[Source records]
= = = = =
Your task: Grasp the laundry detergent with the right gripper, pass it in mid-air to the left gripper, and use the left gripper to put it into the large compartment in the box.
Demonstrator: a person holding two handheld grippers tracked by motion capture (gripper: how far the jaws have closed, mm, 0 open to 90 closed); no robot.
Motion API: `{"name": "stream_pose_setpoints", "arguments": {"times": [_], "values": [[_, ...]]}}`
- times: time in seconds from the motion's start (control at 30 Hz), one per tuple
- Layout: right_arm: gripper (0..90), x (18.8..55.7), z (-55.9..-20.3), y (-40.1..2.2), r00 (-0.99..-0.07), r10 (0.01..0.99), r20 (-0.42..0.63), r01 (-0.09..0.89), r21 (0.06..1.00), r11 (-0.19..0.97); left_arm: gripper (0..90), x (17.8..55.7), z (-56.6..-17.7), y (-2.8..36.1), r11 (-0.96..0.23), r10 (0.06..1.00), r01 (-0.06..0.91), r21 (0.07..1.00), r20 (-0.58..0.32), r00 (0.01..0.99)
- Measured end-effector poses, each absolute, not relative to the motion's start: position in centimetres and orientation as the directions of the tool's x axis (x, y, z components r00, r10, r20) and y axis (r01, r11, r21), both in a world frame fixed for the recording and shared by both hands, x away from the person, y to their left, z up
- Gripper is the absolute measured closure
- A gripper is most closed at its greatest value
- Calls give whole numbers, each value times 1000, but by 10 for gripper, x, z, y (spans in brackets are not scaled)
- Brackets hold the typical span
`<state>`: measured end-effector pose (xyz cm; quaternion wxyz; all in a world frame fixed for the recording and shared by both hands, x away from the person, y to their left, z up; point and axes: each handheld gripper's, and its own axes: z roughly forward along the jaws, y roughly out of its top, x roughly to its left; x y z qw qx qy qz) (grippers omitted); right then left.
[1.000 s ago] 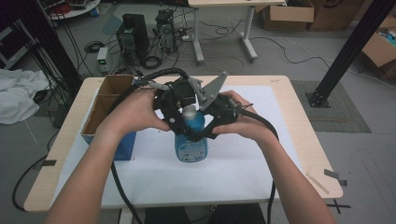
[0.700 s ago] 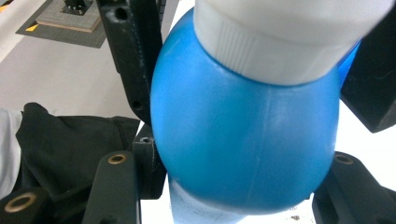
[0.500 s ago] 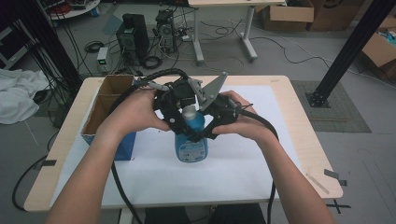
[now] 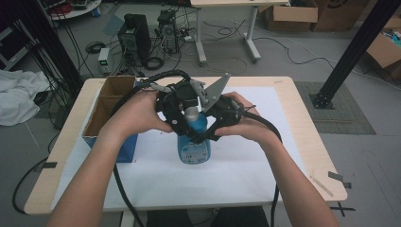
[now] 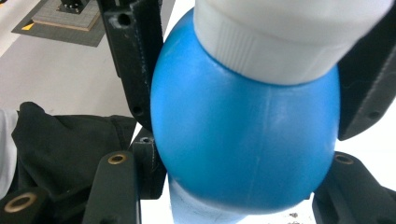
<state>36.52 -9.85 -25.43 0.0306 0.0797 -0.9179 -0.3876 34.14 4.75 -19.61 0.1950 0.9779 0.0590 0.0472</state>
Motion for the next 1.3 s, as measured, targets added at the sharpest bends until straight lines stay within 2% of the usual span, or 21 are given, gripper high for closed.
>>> {"name": "stream_pose_setpoints", "arguments": {"times": [0.3,1.3], "values": [[453,367,-255,-99,-986,-164,-6,-119,715,689,374,342,-196,48,-916,125,91,390,64,990],[443,366,-254,-97,-986,-167,-20,-132,709,692,388,340,-194,49,-918,130,93,387,70,989]]}}
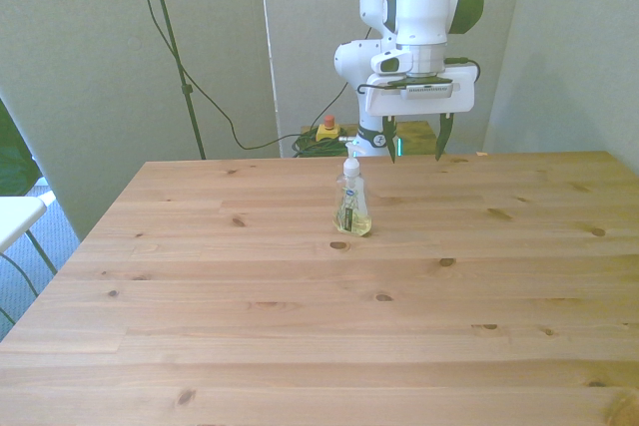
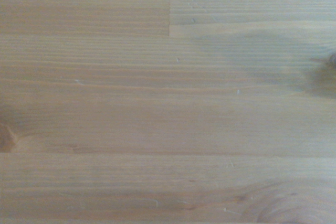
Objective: Knock down the sanitizer
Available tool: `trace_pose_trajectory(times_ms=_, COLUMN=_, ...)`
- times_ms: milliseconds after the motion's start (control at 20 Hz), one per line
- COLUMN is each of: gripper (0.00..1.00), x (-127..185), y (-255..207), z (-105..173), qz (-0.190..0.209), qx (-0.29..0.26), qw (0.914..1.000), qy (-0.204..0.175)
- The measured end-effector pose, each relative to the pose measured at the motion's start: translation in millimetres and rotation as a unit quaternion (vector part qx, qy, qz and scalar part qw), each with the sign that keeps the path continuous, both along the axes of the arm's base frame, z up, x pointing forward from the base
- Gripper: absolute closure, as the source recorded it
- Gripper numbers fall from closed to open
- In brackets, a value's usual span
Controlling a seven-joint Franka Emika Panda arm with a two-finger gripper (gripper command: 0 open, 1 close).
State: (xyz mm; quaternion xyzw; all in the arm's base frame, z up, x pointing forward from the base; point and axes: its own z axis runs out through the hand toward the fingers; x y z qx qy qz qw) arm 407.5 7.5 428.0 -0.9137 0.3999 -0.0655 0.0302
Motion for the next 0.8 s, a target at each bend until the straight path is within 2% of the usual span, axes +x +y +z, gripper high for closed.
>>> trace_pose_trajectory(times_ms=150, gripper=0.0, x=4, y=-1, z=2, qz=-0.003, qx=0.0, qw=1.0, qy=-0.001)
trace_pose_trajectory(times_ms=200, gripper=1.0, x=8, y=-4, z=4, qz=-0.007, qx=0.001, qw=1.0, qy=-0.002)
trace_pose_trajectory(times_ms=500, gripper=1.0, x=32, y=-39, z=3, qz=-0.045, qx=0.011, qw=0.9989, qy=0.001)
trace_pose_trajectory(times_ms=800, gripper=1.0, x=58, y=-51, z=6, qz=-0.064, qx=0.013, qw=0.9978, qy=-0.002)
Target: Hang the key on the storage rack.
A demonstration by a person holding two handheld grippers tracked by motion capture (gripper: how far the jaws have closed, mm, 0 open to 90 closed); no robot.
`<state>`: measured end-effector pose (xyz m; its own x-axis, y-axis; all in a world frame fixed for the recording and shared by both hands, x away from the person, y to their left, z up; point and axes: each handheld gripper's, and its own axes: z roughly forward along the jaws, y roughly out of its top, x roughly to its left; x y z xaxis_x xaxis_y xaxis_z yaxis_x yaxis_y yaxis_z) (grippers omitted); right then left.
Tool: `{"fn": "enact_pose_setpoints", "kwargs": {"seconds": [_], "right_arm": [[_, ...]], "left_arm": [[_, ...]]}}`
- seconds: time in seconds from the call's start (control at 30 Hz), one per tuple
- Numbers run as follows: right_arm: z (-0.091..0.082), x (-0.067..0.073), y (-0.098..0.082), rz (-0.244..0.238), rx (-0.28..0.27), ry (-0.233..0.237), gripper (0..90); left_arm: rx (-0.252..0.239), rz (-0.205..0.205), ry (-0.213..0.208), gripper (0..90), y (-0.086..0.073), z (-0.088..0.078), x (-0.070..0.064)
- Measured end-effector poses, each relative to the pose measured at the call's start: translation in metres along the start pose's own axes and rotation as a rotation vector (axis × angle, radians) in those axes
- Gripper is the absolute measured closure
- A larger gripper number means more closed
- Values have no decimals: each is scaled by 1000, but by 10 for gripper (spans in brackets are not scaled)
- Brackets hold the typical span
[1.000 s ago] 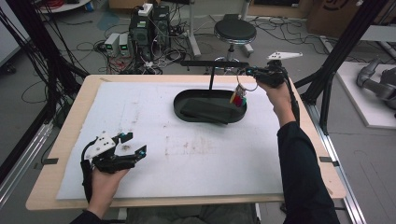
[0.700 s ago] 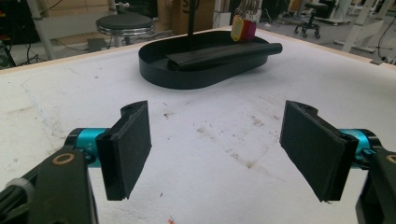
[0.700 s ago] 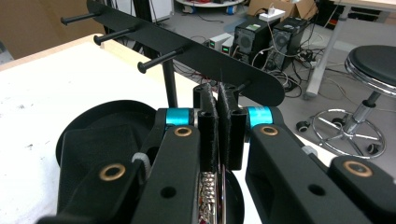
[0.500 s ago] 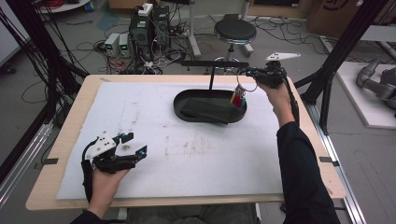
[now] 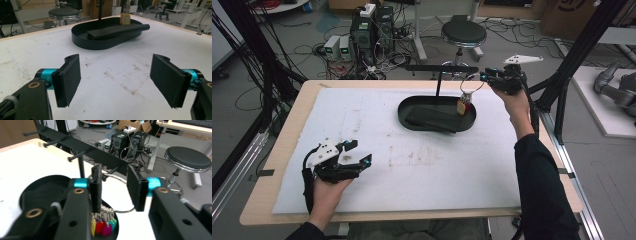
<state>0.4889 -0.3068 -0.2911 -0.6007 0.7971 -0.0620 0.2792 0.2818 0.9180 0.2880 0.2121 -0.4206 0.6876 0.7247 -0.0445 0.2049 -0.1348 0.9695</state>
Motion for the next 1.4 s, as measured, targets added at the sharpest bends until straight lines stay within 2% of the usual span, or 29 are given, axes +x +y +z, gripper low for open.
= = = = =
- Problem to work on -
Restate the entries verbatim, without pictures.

- Written reply -
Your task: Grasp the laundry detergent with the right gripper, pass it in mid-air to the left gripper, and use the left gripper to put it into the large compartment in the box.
Demonstrator: a person holding two handheld grippers tracked by motion capture (gripper: how far the jaws have closed, mm, 0 open to 90 closed); no robot.
Motion API: `{"name": "stream_pose_setpoints", "arguments": {"times": [_], "values": [[_, ...]]}}`
- times: time in seconds from the motion's start (control at 30 Hz), one per tuple
- Layout: right_arm: gripper (0..90), x (18.8..55.7), z (-55.9..-20.3), y (-40.1..2.2), r00 (-0.99..-0.07), r10 (0.01..0.99), r20 (-0.42..0.63), r01 (-0.09..0.89), r21 (0.06..1.00), r11 (-0.19..0.97); left_arm: gripper (0..90), x (17.8..55.7), z (-56.6..-17.7), y (-2.8..36.1), r11 (-0.96..0.23), r10 (0.06..1.00), r01 (-0.06..0.91), r21 (0.07..1.00), r20 (-0.58..0.32), r00 (0.01..0.99)
- Measured end-effector poses, each absolute, not relative to the motion's start: position in centimetres and orientation as the directions of the tool's x axis (x, y, z components r00, r10, r20) and y axis (r01, r11, r21), both in a world frame fixed for the recording and shared by both hands, x away from the person, y to their left, z up
- Gripper is the absolute measured closure
- A gripper is most closed at its greatest value
- Calls give whole numbers, each value times 1000, but by 10 for gripper, x, z, y (spans in brackets are not scaled)
- Brackets hold the typical span
`<state>`: measured end-effector pose (xyz cm; quaternion wxyz; all in a world frame fixed for the recording and shared by both hands, x away from the person, y to their left, z up; point and axes: each handheld gripper's, and its own axes: z roughly forward along the jaws, y roughly out of its top, x roughly to its left; x y z qw qx qy qz) (grippers omitted); right then left.
[1.000 s ago] 
[0.700 s ago] 
[0.500 s ago] 
[now] 
[now] 
<state>36.52 -9.85 -25.43 0.0306 0.0797 -0.9179 -0.3876 34.14 4.75 -19.61 0.1950 0.9779 0.0590 0.0472</state>
Motion for the next 1.3 s, as measured, targets added at the sharpest bends until straight lines stay within 2% of the usual span, or 21 are given, gripper high for closed.
>>> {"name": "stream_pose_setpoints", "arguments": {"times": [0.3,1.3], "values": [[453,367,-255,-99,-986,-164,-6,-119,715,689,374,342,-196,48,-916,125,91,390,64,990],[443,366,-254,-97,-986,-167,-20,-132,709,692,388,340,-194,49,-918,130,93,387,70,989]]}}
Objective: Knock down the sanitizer
Available tool: `trace_pose_trajectory(times_ms=_, COLUMN=_, ...)`
- times_ms: milliseconds after the motion's start (control at 20 Hz), one per line
- COLUMN is each of: gripper (0.00..1.00), x (-127..185), y (-255..207), z (-105..173), qz (-0.190..0.209), qx (-0.29..0.26), qw (0.914..1.000), qy (-0.204..0.175)
- The measured end-effector pose, each relative to the pose measured at the motion's start: translation in millimetres and rotation as a unit quaternion (vector part qx, qy, qz and scalar part qw), each with the sign that keeps the path continuous, both along the axes of the arm's base frame, z up, x pointing forward from the base
- Gripper: absolute closure, as the source recorded it
- Gripper numbers fall from closed to open
- In brackets, a value's usual span
Controlling a seven-joint Franka Emika Panda arm with a two-finger gripper (gripper command: 0 open, 1 close).
State: (xyz mm; quaternion xyzw; all in the arm's base frame, z up, x pointing forward from the base; point and axes: its own z axis runs out through the hand toward the fingers; x y z qx qy qz qw) arm 407.5 7.5 428.0 -0.9137 0.3999 -0.0655 0.0302
Motion for the next 0.8 s, a target at each bend until the straight path is within 2% of the usual span, axes +x +y +z, gripper high for closed.
>>> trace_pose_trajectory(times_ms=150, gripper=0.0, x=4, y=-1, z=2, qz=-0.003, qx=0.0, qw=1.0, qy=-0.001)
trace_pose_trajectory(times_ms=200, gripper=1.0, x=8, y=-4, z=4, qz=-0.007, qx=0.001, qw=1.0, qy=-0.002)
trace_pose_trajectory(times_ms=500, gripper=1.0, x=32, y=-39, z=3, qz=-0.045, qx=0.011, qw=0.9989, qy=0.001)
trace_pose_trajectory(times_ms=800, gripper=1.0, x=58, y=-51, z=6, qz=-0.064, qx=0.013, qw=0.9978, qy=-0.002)
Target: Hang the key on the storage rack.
A demonstration by a person holding two handheld grippers tracked by motion capture (gripper: how far the jaws have closed, mm, 0 open to 90 closed); no robot.
`<state>`: measured end-effector pose (xyz m; its own x-axis, y-axis; all in a world frame fixed for the recording and shared by both hands, x away from the person, y to their left, z up; point and axes: each handheld gripper's, and its own axes: z roughly forward along the jaws, y roughly out of its top, x roughly to its left; x y z xaxis_x xaxis_y xaxis_z yaxis_x yaxis_y yaxis_z) (grippers omitted); right then left.
Tool: `{"fn": "enact_pose_setpoints", "kwargs": {"seconds": [_], "right_arm": [[_, ...]], "left_arm": [[_, ...]]}}`
- seconds: time in seconds from the call's start (control at 30 Hz), one per tuple
- Numbers run as follows: right_arm: z (-0.091..0.082), x (-0.067..0.073), y (-0.098..0.082), rz (-0.244..0.238), rx (-0.28..0.27), ry (-0.233..0.237), gripper (0..90); left_arm: rx (-0.252..0.239), rz (-0.205..0.205), ry (-0.213..0.208), gripper (0..90), y (-0.086..0.073), z (-0.088..0.078), x (-0.070..0.064)
- Measured end-effector poses, each relative to the pose measured at the call's start: translation in metres along the start pose's own axes and rotation as a rotation vector (axis × angle, radians) in those axes
- Gripper is the absolute measured closure
- A larger gripper number means more closed
- Values have no decimals: each is scaled by 1000, but by 10 for gripper (spans in brackets are not scaled)
- Brackets hold the typical span
[1.000 s ago] 
[0.700 s ago] 
[0.700 s ago] 
[0.500 s ago] 
[now] 
<state>0.4889 -0.3068 -0.2911 -0.6007 0.7971 -0.0620 0.2792 0.2818 0.9180 0.2880 0.2121 -0.4206 0.6876 0.7247 -0.0445 0.2049 -0.1348 0.9695</state>
Motion for the next 1.4 s, as measured, targets added at the sharpest bends until straight lines stay within 2% of the usual span, or 29 are given, axes +x +y +z, gripper low for open.

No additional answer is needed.